Elas usaram um estratagema surpreendente. Discorreram, correram para um lago da chuva. Pararam quando a água lhes subiu por cima dos joelhos. Estavam… como se aguardassem o baptismo no rio Jordão. Os filhos às costas, as bacias nas cabeças, olhavam sorridentes, desafiadoras. Estavam num excelente refúgio. A fiscalidade e os polícias desistiram, sem coragem para a aventura. Receavam baptismo de água impura.
O assédio terminou, elas fizeram algazarra por mais uma vitória conseguida. A guerra da fome é injusta, desigual. Elas voltariam a lutar contra o atrevimento da fome da comida e da ditadura.
A nossa luta continua, com os olhos quase sempre no chão. O que resta das ruas e das armadilhas dos buracos, que parecem ter acontecido uma imensa chuva de meteoritos. Os pés têm que ser muito cuidadosos. Alguns afogaram-se, apareceram cadavéricos nas covas aterradoras.
Uma grande agitação surgiu. Para aí uma dezena de cavalos de Tróia metálicos, cavalgados por guerreiros fortemente armados. Desmontam, assediam as desmuradas casas. Os Jingola imploram o nome do rei… em vão! Fogem das tocas, do desmoronamento marcial. A conspurcada demolição teve efeito, o pretexto de que são necessários hotéis para alojamento de turistas. Habituados ao pavor libertador, há quem escarneça.
- É para alojar os ratos de hotel deles. Caminhamos, outra coisa não se vê.
- Com tanta espécie de ratazanas mundiais aqui apontadas, dá para construir um museu de mastozoologia.

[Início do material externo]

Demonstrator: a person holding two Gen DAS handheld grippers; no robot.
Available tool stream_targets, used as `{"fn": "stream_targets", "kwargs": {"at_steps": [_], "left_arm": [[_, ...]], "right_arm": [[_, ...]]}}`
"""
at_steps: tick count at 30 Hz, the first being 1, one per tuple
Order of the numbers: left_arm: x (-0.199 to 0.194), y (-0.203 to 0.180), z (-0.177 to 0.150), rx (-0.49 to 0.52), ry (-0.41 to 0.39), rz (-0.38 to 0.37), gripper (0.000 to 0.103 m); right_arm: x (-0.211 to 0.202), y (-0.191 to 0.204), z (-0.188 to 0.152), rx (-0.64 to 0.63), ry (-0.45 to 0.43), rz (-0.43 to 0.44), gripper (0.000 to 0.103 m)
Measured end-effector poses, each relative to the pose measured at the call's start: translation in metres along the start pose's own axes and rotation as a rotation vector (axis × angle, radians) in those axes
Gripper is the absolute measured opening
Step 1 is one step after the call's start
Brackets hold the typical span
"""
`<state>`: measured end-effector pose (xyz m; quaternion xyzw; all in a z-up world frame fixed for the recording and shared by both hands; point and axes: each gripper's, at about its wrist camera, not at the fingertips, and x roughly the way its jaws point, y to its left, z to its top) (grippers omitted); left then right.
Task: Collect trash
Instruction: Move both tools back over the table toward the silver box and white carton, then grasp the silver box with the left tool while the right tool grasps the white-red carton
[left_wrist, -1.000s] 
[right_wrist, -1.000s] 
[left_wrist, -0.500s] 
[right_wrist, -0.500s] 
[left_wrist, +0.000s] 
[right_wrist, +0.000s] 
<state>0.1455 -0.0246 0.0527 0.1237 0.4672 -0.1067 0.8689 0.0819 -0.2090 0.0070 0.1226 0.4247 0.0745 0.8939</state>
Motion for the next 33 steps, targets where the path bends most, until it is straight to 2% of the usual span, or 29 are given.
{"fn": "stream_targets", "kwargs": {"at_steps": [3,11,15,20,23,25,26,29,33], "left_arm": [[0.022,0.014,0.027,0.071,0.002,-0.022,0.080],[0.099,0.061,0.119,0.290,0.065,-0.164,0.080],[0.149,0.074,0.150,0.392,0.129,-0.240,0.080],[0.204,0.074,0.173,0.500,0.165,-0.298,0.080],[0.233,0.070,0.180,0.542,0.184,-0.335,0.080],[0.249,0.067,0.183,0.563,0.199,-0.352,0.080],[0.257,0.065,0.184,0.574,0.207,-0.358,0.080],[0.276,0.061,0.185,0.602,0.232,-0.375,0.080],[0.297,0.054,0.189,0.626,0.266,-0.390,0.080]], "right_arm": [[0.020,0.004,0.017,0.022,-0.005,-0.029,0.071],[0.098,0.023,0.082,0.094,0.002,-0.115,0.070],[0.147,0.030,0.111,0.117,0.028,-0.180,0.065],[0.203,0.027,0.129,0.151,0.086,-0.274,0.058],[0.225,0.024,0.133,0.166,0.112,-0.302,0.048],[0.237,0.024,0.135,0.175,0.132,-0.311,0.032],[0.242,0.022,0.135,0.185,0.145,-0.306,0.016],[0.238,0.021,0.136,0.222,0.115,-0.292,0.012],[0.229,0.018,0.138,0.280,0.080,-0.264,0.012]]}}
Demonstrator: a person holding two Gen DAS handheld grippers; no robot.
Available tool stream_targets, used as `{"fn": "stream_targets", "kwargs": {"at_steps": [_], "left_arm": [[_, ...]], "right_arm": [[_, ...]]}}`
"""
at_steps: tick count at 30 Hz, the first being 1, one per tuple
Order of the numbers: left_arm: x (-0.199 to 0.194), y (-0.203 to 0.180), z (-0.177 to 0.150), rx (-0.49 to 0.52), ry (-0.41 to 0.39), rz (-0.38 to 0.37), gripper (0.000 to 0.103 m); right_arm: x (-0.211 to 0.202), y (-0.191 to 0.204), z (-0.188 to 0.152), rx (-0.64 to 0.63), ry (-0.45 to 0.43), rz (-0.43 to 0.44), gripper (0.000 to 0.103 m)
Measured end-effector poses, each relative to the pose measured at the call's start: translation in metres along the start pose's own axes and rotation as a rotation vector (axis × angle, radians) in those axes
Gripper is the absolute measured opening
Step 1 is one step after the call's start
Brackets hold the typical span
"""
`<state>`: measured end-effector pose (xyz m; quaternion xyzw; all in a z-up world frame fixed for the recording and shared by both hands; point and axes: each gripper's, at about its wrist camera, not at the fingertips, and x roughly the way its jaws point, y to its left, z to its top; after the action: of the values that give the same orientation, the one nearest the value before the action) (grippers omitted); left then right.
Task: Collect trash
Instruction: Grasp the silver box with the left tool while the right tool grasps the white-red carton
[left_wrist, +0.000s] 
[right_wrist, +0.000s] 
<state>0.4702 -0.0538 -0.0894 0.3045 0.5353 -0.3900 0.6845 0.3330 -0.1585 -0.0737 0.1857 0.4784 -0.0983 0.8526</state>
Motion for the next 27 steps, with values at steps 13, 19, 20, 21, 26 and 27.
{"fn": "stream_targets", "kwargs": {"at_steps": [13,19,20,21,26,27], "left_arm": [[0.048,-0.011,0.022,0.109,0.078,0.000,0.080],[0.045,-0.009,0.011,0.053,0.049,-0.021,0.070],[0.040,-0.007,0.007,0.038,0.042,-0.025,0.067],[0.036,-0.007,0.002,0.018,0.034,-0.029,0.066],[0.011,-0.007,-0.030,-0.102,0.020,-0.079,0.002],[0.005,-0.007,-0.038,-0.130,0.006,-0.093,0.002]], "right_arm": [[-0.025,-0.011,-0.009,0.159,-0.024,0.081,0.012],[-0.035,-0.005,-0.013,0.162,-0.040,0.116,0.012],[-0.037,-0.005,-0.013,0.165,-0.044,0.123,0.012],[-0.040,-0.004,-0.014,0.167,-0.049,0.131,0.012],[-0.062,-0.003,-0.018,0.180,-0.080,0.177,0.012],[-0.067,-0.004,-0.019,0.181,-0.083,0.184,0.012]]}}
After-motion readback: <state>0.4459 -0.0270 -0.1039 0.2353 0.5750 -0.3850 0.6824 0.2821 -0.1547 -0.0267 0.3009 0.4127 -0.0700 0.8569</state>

A derrota da democracia segue frígida, sem eleições. Como o cavalo, trota, salta. O cavaleiro medieval instituído catapulta.
Os reinantes emanciparam-se com a produção petrolífera. Para sobreviverem, os Jingola emanciparam as suas esposas. Elas assumiram, dosearam com estoicismo a hercúlea irresponsabilidade do deus protector das lareiras. Heroicamente inventaram qualquer coisa para venderem. Tresmalhadas, conseguem comer algo durante o dia, à noite não. Sacrificadas, obedientes à fome, superaram casebres, compraram geleiras a prestamistas, ventoinhas para silenciar, afastar a mosquitada. Ganharam grande amizade com a fome, para adquirirem o martírio de assistirem à programação da TV Jingola, e a ilusão da paixão sentida das telenovelas. Aparelhagem para dançar, batucar. Dependiam da má vontade, da arrogância, da ganância dos reinantes, do gosto de ver tudo às escuras. Perdiam episódios novelísticos, devido às intermitências voltaicas, e desgarravam-se.
Os Órfãos das guerras do regime apertavam vigilância. Movidos pelo apetite voraz dos pertences de outrem, esgueiravam o ónus das pias Jingola. Eram vãos os protestos. As almas-danadas pedravam.
- Tudo confiscado. Vocês compram, nós roubamos. Não se incomodem com os prantos.
Uma jovem desbloqueia-se.
- Tudo surripiado. Nós compramos, vocês levantam. Calceteiros na terra de ninguém.
Os Órfãos habituados, nascidos, crescidos, desenvolvidos nas guerras da negritude estalinista não debandaram sub-repticiamente. Foram-se como se saíssem dos seus pardieiros. A multidão desacoita-se, amontoa-se às dezenas, centenas. Duas moçoilas desalinhadas requebram-se.
- Foi a polícia do Fouché, do Estaline?
- Sua parva, pensas que estás aonde? Foi a política dos Politburo.
- E há alguma diferença?
Um embriagado e recém-chegado pelos dotes da rapina neocolonialista saúda:
- Não queremos casebres! Não queremos casas de chapas! Não queremos palhotas! Vivam as casernas dos Lares Patriotas! Vivam os da Nova Vida! Vivam os Zangados!
Protestos impopulares são enviados. Uma onda vozeira ecoa pelos retintos labirínticos. As tolas entontecem.
- Não queremos casernas? Não queremos cavernas? Viva o ar milionário da Ilha do Cabo? Viva a má vida? Então querem o quê!?

A foto é a da Nova Vida e das suas centralidades no Lubango, Huíla.